Стремясь подкрепить мой энтузиазм, известную шаткость которого он, возможно, почувствовал, профессор Шеварнадзе повел меня в лес, где резвились волчата, чье поведение он изучал, — в то время им было месяца два с половиной. Чтобы внушить им доверие, он издавал целую гамму дружелюбных звуков, привычных для слуха волчат, так что в конце концов двое из них — всего там было шестеро или семеро — до того осмелели, что вылезли из зарослей, чтобы легонько покусать нас за икры и подергать за шнурки ботинок. Поглядев на них в эти минуты, впору было усомниться, не преувеличил ли Коппинджер трудность их приручения. Однако профессор Шеварнадзе уверил меня, что через несколько месяцев их поведение радикально изменится, они станут такими же дикими, как их сородичи, выросшие вне всяких контактов с людьми. Поздно ночью, когда последние проблески дневного света угасли, те из сотрапезников, кто еще держался на ногах, пошли купаться к маленькому озерцу, вода которого, как ни странно, оказалась почти теплой. Лежа на спине, удерживаясь на поверхности благодаря плавным движениям ступней и кистей рук, я испытывал странное ощущение, будто от моего тела остались только они, а все, что между ними, растворилось, — плывешь, словно этакое головоногое, хватившее спиртного; при этом я, созерцая звездное небо затуманенным недавними тостами взором, безуспешно силился настроить себя на возвышенные помыслы.

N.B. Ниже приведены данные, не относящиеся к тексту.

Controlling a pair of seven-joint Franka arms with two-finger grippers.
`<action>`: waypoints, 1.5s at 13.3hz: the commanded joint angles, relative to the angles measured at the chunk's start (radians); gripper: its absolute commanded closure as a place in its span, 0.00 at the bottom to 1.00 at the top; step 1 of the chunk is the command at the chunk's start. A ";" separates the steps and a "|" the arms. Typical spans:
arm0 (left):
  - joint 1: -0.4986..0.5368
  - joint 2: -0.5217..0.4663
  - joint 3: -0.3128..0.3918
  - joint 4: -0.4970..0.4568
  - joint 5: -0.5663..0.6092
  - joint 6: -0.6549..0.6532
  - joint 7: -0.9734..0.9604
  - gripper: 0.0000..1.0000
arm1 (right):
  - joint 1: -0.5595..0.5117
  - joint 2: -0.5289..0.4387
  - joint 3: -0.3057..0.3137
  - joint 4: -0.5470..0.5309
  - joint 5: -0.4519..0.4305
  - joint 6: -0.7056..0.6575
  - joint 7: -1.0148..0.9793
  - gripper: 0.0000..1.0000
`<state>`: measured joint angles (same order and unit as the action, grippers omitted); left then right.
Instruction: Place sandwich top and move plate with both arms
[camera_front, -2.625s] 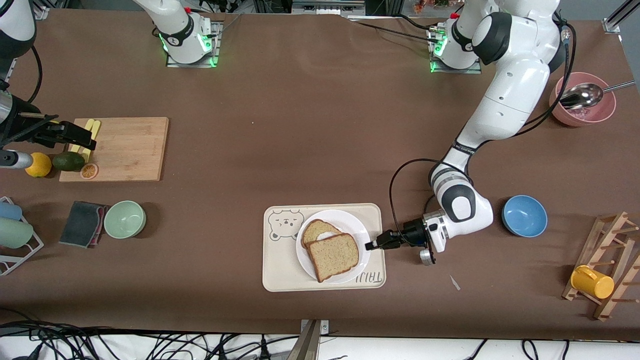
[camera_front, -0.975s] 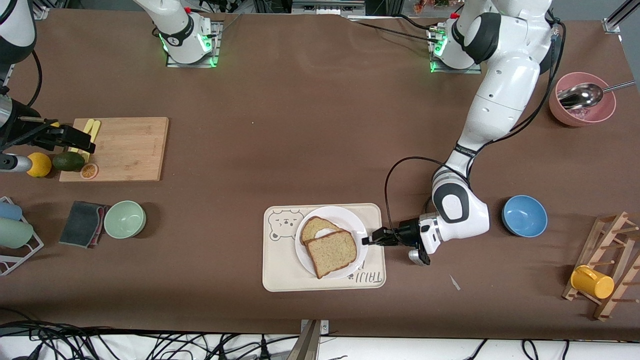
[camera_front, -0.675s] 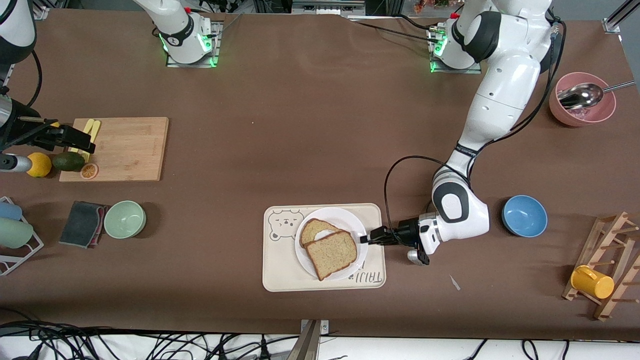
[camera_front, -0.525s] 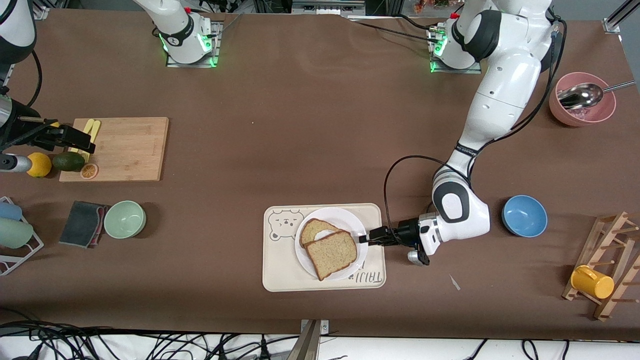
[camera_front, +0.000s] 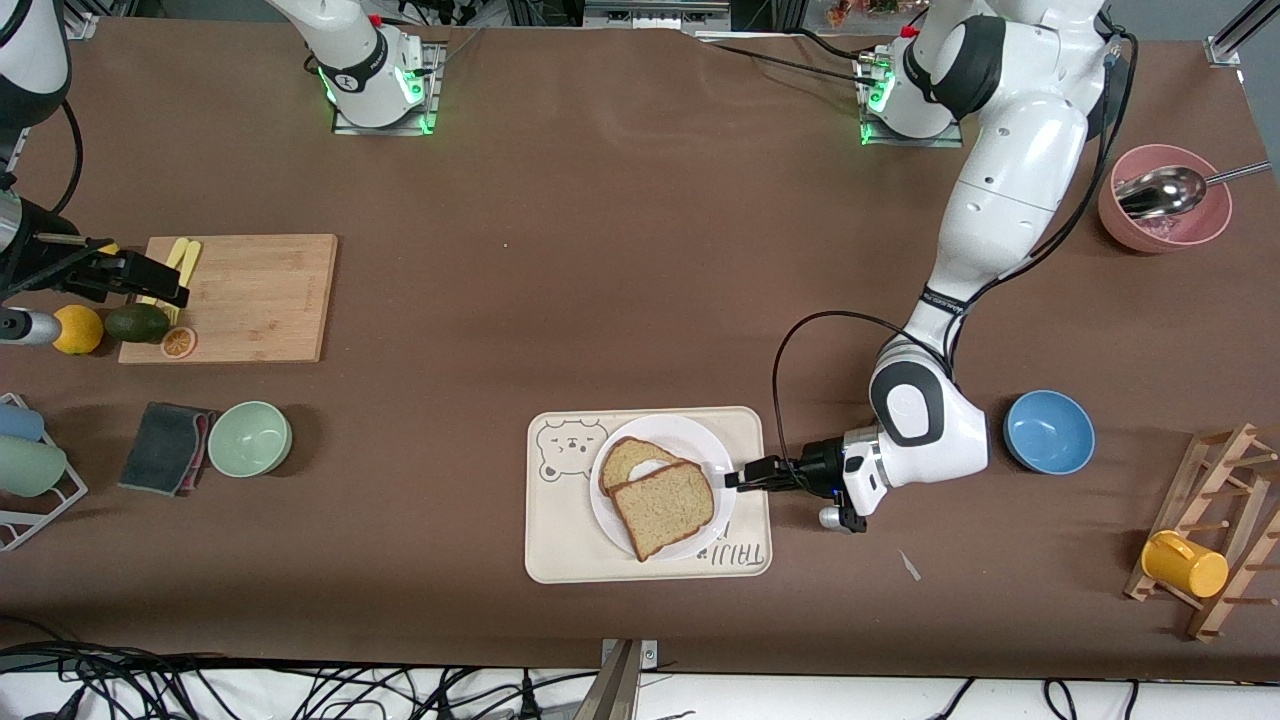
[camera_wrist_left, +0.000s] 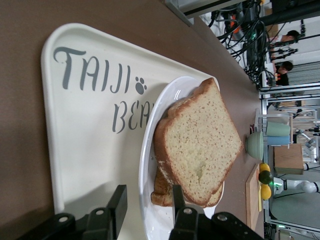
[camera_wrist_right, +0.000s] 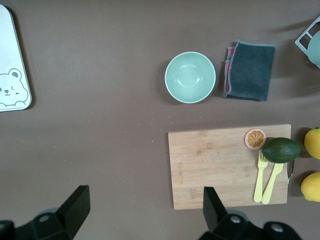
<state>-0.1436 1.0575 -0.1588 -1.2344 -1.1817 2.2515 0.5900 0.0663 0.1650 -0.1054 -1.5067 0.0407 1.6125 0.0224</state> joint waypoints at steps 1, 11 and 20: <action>0.002 -0.037 0.007 -0.007 0.088 -0.004 -0.059 0.57 | -0.011 -0.004 0.003 0.003 0.019 0.009 -0.021 0.00; 0.044 -0.164 0.022 -0.014 0.505 -0.219 -0.202 0.58 | -0.011 -0.004 0.001 0.003 0.019 0.010 -0.021 0.00; 0.044 -0.347 0.030 -0.017 0.940 -0.452 -0.338 0.00 | -0.011 -0.004 0.003 0.002 0.021 0.020 -0.021 0.00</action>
<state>-0.0962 0.7809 -0.1376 -1.2266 -0.3144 1.8389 0.2715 0.0658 0.1650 -0.1062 -1.5067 0.0408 1.6300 0.0219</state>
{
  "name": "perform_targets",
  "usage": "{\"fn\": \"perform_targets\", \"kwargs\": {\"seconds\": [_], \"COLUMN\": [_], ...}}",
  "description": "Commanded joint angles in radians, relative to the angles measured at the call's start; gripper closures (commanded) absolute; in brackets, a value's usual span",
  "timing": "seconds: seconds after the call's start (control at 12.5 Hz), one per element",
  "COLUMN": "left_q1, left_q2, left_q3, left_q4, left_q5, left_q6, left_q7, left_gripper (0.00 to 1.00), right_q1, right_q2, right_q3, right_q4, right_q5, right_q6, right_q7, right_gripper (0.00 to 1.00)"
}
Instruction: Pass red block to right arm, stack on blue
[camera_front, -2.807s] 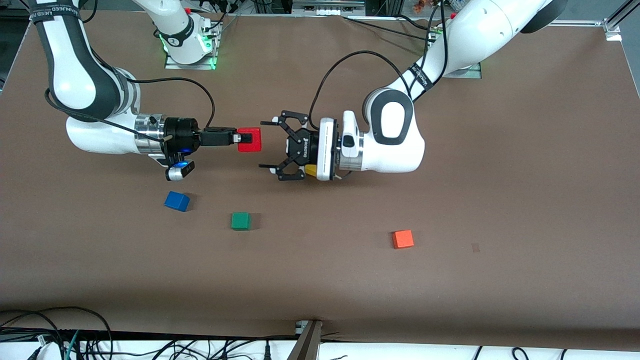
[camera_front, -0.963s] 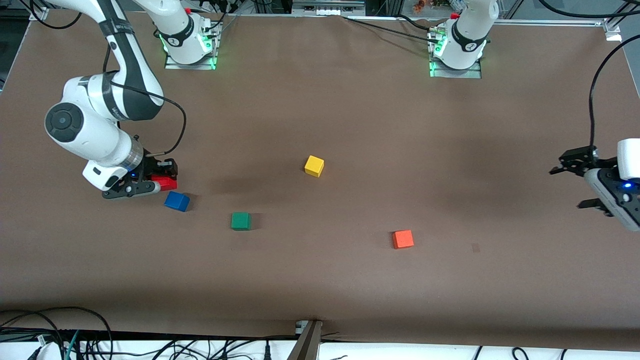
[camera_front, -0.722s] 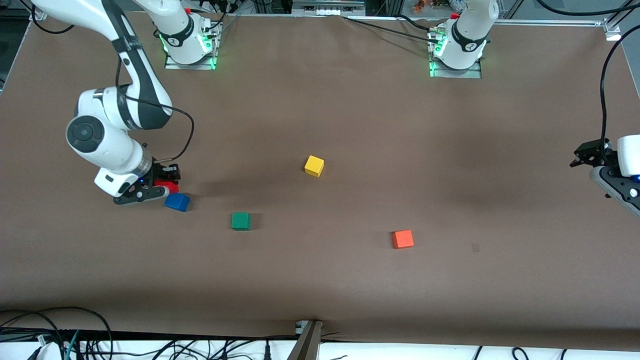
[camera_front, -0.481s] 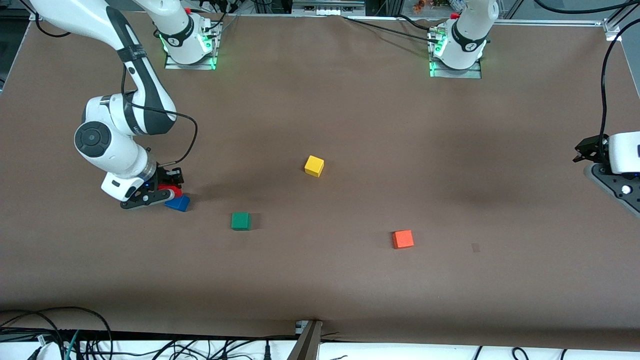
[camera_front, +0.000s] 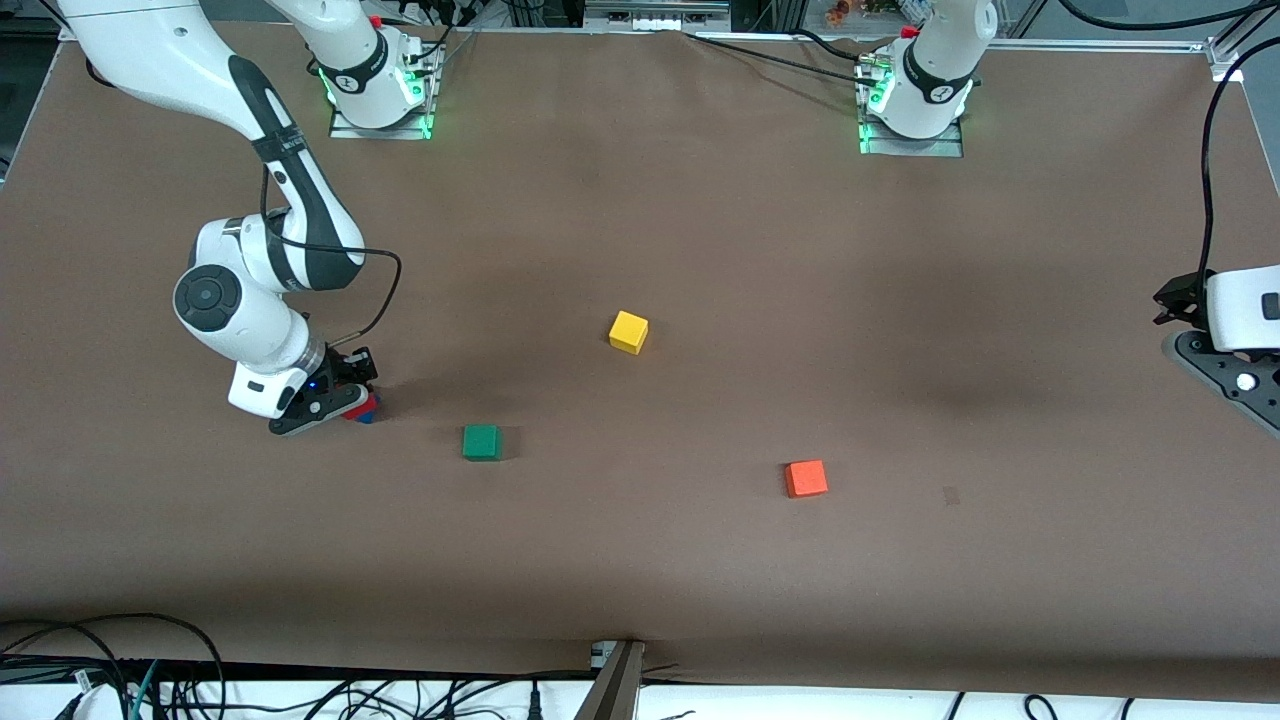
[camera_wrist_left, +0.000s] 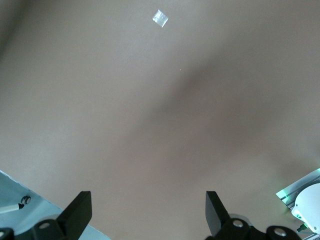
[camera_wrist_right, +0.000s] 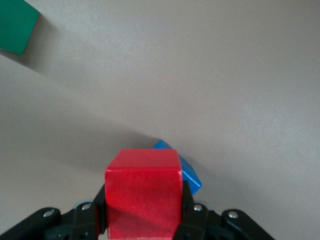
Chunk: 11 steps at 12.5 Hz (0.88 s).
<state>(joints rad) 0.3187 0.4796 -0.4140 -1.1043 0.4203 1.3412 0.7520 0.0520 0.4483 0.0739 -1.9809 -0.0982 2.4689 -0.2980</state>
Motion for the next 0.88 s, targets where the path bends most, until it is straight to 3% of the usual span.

В иные моменты чудилось, что я уже наполовину избавился от закона гравитации и если сверх того прибегну к сосредоточенным усилиям духа, вскоре смогу взмыть в небесный простор (или погибельно кануть в него?), словно некая падучая звезда, которая попятилась, — мне еще так подумалось. Но вскоре профессиональные заботы принудили меня спуститься с этих высот, и я спросил себя, каким я найду Кызыл-Су при новой встрече: поднялся ли уровень воды со времени моего первого посещения или, напротив, снизился? Упрочили женщины свою власть или мужчинам удалось восстановить былое господствующее положение? А как поживают собаки? Их перебили или они размножились? И если подтвердится второе предположение, закатят ли они праздник в мою честь, приветствуя меня, как доброго друга, возвратившегося после долгого отсутствия, или они так же вернутся к своему делу, возобновив его с того места, на котором некогда прервали, и снова постараются меня цапнуть?